About this task: Find the word "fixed" in the listing, and copy out each line where it turns up.

Available records:
▼▼▼
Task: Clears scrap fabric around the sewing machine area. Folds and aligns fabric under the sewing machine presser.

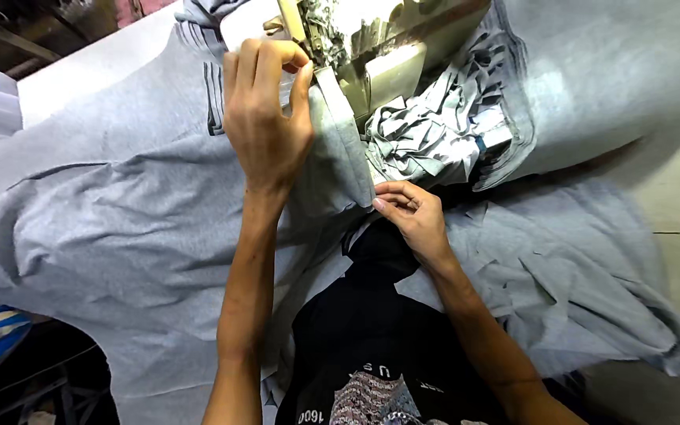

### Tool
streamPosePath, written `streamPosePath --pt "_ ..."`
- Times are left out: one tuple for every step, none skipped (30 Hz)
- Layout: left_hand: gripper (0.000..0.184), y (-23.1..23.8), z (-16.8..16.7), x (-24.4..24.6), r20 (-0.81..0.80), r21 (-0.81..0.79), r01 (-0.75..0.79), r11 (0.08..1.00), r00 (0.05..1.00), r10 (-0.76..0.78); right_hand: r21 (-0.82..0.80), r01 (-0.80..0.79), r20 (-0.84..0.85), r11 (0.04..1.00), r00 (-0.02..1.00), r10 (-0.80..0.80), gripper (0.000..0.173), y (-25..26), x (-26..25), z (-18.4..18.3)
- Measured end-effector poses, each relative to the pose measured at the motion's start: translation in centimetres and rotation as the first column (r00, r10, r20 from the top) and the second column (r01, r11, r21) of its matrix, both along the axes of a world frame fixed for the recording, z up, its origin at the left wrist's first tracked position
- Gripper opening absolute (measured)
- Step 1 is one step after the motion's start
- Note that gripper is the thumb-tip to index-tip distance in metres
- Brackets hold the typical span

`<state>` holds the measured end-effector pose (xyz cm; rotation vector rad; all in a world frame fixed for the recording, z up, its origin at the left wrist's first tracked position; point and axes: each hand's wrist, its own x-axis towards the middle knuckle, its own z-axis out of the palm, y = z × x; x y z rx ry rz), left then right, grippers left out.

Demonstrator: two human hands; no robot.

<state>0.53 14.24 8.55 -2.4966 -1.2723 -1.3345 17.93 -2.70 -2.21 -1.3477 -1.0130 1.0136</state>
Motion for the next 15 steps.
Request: streamPosePath --pt "0.017 -1.1 0.1 -0.3 0.004 -0.013 0.014 1.0 1.0 -0.014 0.0 -0.004 0.003 1.0 1.0 0.004 0.022 0.0 0.0 -0.1" --pt "0.017 -2.5 0.0 -0.6 0.005 -0.041 0.049 0.998 0.999 -0.049 0.0 -0.008 0.002 1.0 1.0 0.008 0.022 -0.1 0.0 -0.1" --pt "0.018 -4.4 -0.3 -0.8 -0.016 -0.091 0.088 0.992 0.996 -0.09 -0.006 -0.011 -0.002 1.0 1.0 0.011 0.022 -0.1 0.0 0.0" --pt "0.019 -6.5 -0.9 -0.9 -0.063 -0.154 0.12 0.981 0.989 -0.131 -0.015 -0.013 -0.007 1.0 1.0 0.013 0.022 -0.1 0.0 0.1" --pt "0.02 -8.0 -1.9 -0.6 -0.091 -0.184 0.137 0.973 0.984 -0.156 -0.021 -0.014 -0.011 1.0 1.0 0.014 0.022 -0.1 0.0 0.2" --pt "0.02 -9.2 -3.2 -0.4 -0.111 -0.197 0.146 0.969 0.979 -0.17 -0.019 -0.02 -0.01 1.0 1.0 0.019 0.022 0.0 0.1 0.2" --pt "0.02 -10.1 -4.6 -0.2 -0.13 -0.197 0.145 0.97 0.976 -0.173 -0.014 -0.029 -0.004 0.999 1.0 0.029 0.022 0.0 0.2 0.2" --pt "0.021 -11.0 -5.9 -0.1 -0.146 -0.195 0.139 0.971 0.975 -0.169 -0.006 -0.039 0.004 0.999 0.999 0.039 0.023 -0.1 0.3 0.3" --pt "0.023 -11.7 -6.9 -0.1 -0.161 -0.197 0.13 0.972 0.973 -0.163 -0.005 -0.047 0.011 0.999 0.999 0.047 0.023 -0.3 0.3 0.4" --pt "0.024 -12.2 -7.7 -0.1 -0.172 -0.201 0.123 0.972 0.972 -0.158 -0.004 -0.056 0.02 0.998 0.998 0.056 0.023 -0.5 0.3 0.6" --pt "0.025 -12.5 -8.1 -0.1 -0.171 -0.203 0.115 0.972 0.974 -0.151 -0.003 -0.06 0.029 0.998 0.998 0.06 0.024 -0.6 0.4 0.8" --pt "0.025 -12.7 -8.3 -0.1 -0.166 -0.203 0.107 0.973 0.976 -0.142 -0.003 -0.063 0.033 0.998 0.997 0.063 0.025 -0.8 0.4 1.0" --pt "0.025 -12.9 -8.2 -0.2 -0.165 -0.201 0.1 0.975 0.977 -0.134 -0.003 -0.068 0.031 0.998 0.997 0.068 0.026 -1.0 0.5 1.1" --pt "0.025 -13.0 -8.1 -0.2 -0.165 -0.202 0.098 0.974 0.977 -0.133 -0.003 -0.069 0.024 0.998 0.997 0.069 0.026 -1.2 0.5 1.1" --pt "0.025 -13.1 -8.0 -0.2 -0.168 -0.21 0.104 0.972 0.976 -0.14 -0.004 -0.071 0.014 0.997 0.997 0.071 0.026 -1.3 0.5 1.2"
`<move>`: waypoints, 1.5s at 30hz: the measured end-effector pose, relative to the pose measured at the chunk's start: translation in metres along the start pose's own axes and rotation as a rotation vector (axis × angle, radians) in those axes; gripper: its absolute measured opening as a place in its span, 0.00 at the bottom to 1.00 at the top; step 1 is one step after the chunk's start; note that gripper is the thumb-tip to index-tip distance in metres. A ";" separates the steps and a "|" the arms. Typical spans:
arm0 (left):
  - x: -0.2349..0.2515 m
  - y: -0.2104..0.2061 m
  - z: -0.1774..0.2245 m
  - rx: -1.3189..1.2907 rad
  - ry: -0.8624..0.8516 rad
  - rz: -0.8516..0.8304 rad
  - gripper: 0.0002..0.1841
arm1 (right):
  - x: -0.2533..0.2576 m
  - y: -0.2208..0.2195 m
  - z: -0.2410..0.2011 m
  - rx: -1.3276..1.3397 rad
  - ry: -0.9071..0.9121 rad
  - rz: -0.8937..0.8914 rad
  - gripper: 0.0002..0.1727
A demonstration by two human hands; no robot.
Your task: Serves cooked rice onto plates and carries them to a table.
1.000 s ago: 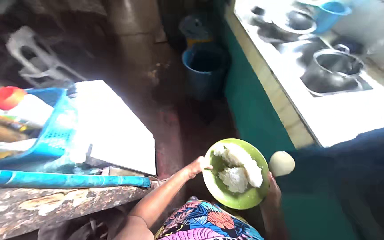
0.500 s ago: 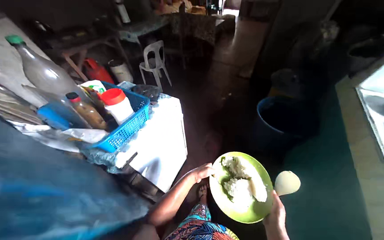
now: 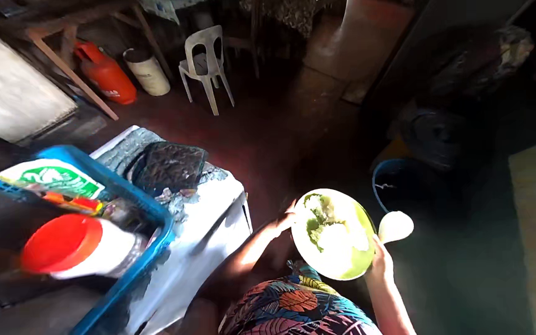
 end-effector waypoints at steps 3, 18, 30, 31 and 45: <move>0.059 0.029 0.019 -0.027 -0.027 0.057 0.36 | 0.061 -0.048 -0.024 0.016 0.007 -0.030 0.17; 0.359 0.246 0.117 -0.198 -0.239 0.537 0.30 | 0.401 -0.369 -0.140 -0.019 -0.142 -0.247 0.16; 0.544 0.500 0.199 -0.100 -0.078 0.773 0.28 | 0.584 -0.695 -0.158 -0.078 -0.229 -0.438 0.16; 0.565 0.518 0.204 -0.100 -0.065 0.754 0.29 | 0.600 -0.714 -0.164 -0.096 -0.221 -0.440 0.17; 0.828 0.743 0.293 -0.265 -0.024 0.783 0.27 | 0.831 -0.998 -0.236 -0.256 -0.101 -0.448 0.18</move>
Point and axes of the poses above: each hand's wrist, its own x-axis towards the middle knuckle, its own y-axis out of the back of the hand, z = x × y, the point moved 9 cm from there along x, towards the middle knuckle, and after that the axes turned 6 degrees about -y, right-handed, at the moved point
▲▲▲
Completed task:
- Measured end-effector poses, each relative to the pose measured at the motion's start: translation in centimetres and rotation as the first column (r00, r10, r20 from the top) and the second column (r01, r11, r21) of its matrix, both along the axes of a world frame fixed for the recording, z up, its origin at the left wrist's first tracked position
`<state>` holds the measured end-effector pose (xyz cm; rotation vector rad; all in a world frame fixed for the recording, z up, its origin at the left wrist's first tracked position; point and axes: each hand's wrist, its own x-axis towards the middle knuckle, its own z-axis out of the palm, y = z × x; x y z rx ry rz), left then right, grippers left out.

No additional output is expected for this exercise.